INSERT INTO dbo.AP_1_RG WITH (TABLOCK)
SELECT
t.RN % 8000
, t.RN % 8001 -- was previously 8000
, 0
FROM
(
	SELECT TOP (1048576) ROW_NUMBER()
		OVER (ORDER BY (SELECT NULL)) RN
	FROM master..spt_values t1
	CROSS JOIN master..spt_values t2
	CROSS JOIN master..spt_values t3
) t
OPTION (MAXDOP 1);

Now both columns are no longer eligible for aggregate pushdown. A REBUILD operation on the table does not help. Tricking SQL Server into assigning more memory to the columnstore compression also does not help.

Pushdown Surprises

During testing I was surprised by a few queries that supported aggregate pushdown. The most surprising was that the following query can get aggregate pushdown:

SELECT MAX(ID + ID2)
FROM dbo.AP_1_RG;

I have no idea how it works, but it does. For a few others, TABLESAMPLE does not prevent aggregate pushdown from happening. In addition, GROUP BY CUBE, GROUPING SETS, and ROLLUP are supported as well.

Changes with SQL Server 2017

I ran the same series of tests on SQL Server 2017 RC1. The only difference I observed was that I could no longer get a trivial plan without batch mode aggregation.

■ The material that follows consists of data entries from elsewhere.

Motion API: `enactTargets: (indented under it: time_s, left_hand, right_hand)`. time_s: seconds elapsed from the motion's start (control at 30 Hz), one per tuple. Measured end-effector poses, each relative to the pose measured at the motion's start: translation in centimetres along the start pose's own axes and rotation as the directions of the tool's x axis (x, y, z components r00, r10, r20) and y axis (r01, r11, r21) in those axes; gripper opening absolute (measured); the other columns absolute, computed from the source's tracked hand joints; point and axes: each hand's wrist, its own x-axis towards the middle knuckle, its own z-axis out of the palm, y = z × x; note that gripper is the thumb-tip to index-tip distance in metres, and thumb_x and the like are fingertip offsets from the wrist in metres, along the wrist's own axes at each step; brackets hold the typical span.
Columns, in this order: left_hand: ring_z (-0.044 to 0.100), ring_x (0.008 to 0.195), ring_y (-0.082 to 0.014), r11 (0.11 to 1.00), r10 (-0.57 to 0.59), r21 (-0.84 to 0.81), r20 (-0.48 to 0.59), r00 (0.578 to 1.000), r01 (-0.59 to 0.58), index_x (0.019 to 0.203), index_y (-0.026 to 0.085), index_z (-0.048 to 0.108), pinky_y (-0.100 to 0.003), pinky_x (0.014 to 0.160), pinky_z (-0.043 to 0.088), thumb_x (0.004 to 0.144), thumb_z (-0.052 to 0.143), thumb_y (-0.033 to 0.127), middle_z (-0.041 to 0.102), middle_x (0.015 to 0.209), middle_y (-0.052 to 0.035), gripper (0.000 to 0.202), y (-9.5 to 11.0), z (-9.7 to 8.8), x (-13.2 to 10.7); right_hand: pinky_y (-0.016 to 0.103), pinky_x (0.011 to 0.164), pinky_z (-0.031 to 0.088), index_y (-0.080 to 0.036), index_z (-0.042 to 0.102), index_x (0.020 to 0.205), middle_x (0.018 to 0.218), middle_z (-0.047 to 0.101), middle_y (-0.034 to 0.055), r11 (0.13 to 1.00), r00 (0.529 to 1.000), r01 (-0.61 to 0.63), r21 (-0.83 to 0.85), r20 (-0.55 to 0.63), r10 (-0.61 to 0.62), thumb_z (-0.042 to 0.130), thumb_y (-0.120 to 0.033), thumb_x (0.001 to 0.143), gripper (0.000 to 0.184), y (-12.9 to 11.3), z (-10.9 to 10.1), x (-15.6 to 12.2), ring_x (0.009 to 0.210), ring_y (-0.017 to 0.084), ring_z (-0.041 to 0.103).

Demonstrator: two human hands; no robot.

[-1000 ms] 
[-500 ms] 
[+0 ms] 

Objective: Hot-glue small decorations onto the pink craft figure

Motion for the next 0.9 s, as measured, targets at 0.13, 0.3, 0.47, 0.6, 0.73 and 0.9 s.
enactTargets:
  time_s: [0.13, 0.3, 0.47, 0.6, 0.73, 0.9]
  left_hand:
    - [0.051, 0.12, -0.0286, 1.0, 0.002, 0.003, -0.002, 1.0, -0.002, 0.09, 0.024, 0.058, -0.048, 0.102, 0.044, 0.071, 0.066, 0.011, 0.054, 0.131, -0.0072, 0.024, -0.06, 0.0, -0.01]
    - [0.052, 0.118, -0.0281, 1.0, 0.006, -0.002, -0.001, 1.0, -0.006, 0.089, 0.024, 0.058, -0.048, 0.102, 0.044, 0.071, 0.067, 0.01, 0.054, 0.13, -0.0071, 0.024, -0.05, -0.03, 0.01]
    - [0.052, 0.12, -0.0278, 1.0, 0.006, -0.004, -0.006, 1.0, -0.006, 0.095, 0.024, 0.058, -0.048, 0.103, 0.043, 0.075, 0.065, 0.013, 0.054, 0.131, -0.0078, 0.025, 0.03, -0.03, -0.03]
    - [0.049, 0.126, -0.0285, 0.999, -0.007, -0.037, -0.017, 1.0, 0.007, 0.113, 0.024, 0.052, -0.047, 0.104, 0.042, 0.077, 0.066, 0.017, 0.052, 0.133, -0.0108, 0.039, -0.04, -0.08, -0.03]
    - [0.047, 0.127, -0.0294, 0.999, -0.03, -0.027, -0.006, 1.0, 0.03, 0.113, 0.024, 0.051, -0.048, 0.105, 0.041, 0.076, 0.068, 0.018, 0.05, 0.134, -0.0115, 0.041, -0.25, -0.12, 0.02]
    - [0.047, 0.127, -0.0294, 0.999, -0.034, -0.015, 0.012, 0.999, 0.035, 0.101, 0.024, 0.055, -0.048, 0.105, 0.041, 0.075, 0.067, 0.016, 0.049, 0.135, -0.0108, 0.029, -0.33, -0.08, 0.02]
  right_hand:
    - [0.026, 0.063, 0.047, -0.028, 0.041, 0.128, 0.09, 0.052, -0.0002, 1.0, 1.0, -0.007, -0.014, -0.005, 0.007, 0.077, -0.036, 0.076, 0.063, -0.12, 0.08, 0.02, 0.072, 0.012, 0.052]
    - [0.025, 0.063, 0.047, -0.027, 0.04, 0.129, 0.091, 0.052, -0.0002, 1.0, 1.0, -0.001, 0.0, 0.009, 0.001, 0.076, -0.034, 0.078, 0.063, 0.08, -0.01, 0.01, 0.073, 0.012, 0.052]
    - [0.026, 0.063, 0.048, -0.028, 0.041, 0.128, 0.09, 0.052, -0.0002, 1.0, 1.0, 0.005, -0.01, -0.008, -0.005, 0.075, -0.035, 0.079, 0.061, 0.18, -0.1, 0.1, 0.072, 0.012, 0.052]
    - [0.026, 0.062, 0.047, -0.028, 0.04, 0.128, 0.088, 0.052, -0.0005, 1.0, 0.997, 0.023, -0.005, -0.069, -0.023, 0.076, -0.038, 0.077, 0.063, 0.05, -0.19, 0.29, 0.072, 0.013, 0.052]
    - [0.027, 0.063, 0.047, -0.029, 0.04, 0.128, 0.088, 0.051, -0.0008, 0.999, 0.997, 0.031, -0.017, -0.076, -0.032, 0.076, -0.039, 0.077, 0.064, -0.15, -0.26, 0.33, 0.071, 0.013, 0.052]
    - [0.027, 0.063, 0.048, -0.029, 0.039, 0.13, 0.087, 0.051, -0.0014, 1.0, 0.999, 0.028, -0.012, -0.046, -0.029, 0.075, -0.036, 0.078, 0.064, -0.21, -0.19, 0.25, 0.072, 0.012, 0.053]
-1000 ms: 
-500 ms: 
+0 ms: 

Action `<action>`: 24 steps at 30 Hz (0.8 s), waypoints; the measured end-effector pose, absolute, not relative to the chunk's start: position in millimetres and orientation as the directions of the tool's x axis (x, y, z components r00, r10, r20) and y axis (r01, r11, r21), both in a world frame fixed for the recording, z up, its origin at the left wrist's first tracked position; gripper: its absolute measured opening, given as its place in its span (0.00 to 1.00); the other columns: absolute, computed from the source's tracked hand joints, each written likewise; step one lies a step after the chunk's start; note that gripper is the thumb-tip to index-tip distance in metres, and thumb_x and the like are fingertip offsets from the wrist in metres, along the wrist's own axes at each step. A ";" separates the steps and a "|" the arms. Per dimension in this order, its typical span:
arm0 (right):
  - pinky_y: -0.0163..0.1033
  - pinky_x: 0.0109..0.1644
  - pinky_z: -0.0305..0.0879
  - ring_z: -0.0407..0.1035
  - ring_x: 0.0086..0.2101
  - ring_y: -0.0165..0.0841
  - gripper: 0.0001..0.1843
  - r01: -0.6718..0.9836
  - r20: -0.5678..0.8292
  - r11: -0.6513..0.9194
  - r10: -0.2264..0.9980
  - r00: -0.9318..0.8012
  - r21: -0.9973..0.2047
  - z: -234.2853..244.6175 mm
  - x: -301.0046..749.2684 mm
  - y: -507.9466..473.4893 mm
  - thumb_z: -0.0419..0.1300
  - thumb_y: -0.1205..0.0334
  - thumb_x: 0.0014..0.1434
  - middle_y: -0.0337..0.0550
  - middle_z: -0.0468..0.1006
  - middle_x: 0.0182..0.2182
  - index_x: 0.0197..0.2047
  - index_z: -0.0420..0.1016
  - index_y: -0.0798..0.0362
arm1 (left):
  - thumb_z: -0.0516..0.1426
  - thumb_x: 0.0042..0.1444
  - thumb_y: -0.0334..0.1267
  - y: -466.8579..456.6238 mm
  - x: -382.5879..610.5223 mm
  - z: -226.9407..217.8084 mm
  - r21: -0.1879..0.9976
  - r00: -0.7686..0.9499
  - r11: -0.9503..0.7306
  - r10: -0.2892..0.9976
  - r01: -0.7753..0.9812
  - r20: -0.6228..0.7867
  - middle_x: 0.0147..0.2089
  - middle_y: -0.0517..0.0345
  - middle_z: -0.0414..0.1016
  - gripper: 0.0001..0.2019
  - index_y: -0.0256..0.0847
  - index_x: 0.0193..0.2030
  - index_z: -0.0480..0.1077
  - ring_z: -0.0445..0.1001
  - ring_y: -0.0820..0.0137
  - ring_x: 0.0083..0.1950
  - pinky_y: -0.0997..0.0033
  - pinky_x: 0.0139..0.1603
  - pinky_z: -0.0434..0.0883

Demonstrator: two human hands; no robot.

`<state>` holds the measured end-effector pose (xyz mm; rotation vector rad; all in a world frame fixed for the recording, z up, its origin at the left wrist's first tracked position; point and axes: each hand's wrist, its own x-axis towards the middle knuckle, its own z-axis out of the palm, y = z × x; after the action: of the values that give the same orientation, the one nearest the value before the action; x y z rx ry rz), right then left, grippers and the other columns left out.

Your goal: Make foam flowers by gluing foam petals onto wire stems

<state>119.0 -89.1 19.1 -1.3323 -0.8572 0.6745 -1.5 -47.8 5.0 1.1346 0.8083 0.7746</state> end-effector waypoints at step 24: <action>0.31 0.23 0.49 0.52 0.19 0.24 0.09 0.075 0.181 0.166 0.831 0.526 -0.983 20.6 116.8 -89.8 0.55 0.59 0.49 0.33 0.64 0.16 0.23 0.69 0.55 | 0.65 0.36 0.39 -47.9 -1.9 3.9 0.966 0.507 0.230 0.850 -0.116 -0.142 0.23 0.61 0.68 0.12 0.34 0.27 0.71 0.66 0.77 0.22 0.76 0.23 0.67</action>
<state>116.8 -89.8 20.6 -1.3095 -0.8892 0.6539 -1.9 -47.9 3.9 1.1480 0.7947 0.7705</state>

This change was announced here by Microsoft.

Final Thoughts

As you can see, there are many undocumented restrictions around aggregate pushdown. These limits may be changed or go away as Microsoft continues to update SQL Server. Pushdown with GROUP BY is supported for some queries against some tables, but eligibility appears to be based on how the data is compressed, which cannot be predicted ahead of time. In my opinion, this makes it rather difficult to count on in practice. Thanks for reading!